Uzanmak falan istemiyordum. Hiçbir şey istemiyordum. Ben sadece babamı istiyordum. Onun sevgisini, onun sıcacık kollarının arasında olmayı, onun o çınar gibi gövdesine sıkı sıkı sarılmayı, o baba kokusunu içime çekmeyi istiyordum. Bunları bir daha yapamayacak olmamın düşüncesi o kadar acı vericiydi ki yutkundum.

Sıcak gözyaşları yanaklarımdan aşağıya süzülmeye başlarken koltukta doğruldum. Ayağımdaki ayakkabılara baktım.
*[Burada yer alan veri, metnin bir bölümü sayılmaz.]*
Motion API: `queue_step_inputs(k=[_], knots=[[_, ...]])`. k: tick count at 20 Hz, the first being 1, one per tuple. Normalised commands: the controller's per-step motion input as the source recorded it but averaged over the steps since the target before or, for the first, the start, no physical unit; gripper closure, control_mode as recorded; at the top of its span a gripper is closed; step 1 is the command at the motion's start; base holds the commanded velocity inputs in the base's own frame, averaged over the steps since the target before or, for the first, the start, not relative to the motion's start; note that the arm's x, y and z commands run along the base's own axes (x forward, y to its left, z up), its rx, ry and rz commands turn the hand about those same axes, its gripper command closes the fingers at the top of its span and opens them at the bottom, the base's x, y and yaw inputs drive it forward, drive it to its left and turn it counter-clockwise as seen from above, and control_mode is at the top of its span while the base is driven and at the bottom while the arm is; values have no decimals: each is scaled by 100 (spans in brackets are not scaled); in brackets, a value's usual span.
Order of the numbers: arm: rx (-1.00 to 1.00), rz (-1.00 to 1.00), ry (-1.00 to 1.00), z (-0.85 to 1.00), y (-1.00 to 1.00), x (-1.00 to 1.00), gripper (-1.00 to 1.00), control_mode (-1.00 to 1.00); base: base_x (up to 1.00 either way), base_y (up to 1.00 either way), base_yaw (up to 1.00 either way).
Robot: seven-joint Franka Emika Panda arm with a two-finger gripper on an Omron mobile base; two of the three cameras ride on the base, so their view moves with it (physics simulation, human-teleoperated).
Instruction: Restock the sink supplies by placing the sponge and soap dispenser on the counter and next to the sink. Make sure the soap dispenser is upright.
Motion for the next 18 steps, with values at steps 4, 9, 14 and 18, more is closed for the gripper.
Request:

Keşke yanıma spor ayakkabılarımı alsaydım diye düşündüm. Ceketime sıkı sıkı sarılarak dışarıyı izlemeye başladım.

Ancak hiçbir şeyi görecek durumda değildim. Sadece babamın iyi olması için dualar ediyor, onun ölmemesi, ameliyatının iyi geçmesi için Allah'a yalvarıyordum.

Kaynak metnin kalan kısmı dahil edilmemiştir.